What is being asked »
Repeat the data below exactly. Include each line.

Dataset excerpts
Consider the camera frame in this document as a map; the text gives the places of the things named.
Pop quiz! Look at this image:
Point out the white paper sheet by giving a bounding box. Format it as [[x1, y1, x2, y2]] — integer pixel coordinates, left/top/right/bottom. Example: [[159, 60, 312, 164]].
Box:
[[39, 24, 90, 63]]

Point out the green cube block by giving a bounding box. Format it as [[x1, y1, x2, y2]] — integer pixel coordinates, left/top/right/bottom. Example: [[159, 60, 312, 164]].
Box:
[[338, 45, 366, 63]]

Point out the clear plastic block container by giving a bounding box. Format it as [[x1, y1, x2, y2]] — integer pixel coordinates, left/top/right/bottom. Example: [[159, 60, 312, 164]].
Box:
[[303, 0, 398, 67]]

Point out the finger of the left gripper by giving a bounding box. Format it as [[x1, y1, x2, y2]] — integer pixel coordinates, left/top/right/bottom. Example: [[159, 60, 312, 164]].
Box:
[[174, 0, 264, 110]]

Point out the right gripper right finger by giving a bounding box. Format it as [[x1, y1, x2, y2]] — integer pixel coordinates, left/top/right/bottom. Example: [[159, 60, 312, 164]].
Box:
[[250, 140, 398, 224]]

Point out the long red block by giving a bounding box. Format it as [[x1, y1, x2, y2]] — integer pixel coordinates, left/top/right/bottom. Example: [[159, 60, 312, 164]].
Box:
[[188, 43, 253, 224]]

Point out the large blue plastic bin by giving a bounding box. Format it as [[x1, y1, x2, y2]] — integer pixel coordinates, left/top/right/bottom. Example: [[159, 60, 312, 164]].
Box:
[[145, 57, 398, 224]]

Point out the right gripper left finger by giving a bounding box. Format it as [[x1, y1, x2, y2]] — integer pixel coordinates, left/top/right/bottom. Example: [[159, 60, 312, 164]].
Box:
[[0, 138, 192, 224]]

Your solution »
Consider the camera frame in this document as a map; the text gives the places of the things named.
Pop quiz! Look at this image:
Point out the white paper sheet by giving a bounding box. Format it as [[x1, y1, x2, y2]] — integer pixel coordinates, left/top/right/bottom. Example: [[159, 60, 312, 164]].
Box:
[[39, 24, 90, 63]]

Point out the green cube block by giving a bounding box. Format it as [[x1, y1, x2, y2]] — integer pixel coordinates, left/top/right/bottom. Example: [[159, 60, 312, 164]].
Box:
[[338, 45, 366, 63]]

Point out the clear plastic block container by giving a bounding box. Format it as [[x1, y1, x2, y2]] — integer pixel coordinates, left/top/right/bottom. Example: [[159, 60, 312, 164]].
Box:
[[303, 0, 398, 67]]

Point out the finger of the left gripper by giving a bounding box. Format it as [[x1, y1, x2, y2]] — integer pixel coordinates, left/top/right/bottom. Example: [[159, 60, 312, 164]].
Box:
[[174, 0, 264, 110]]

Point out the right gripper right finger by giving a bounding box. Format it as [[x1, y1, x2, y2]] — integer pixel coordinates, left/top/right/bottom. Example: [[159, 60, 312, 164]].
Box:
[[250, 140, 398, 224]]

Point out the long red block by giving a bounding box. Format it as [[x1, y1, x2, y2]] — integer pixel coordinates, left/top/right/bottom. Example: [[159, 60, 312, 164]].
Box:
[[188, 43, 253, 224]]

Point out the large blue plastic bin by giving a bounding box. Format it as [[x1, y1, x2, y2]] — integer pixel coordinates, left/top/right/bottom. Example: [[159, 60, 312, 164]].
Box:
[[145, 57, 398, 224]]

Point out the right gripper left finger by giving a bounding box. Format it as [[x1, y1, x2, y2]] — integer pixel coordinates, left/top/right/bottom. Example: [[159, 60, 312, 164]].
Box:
[[0, 138, 192, 224]]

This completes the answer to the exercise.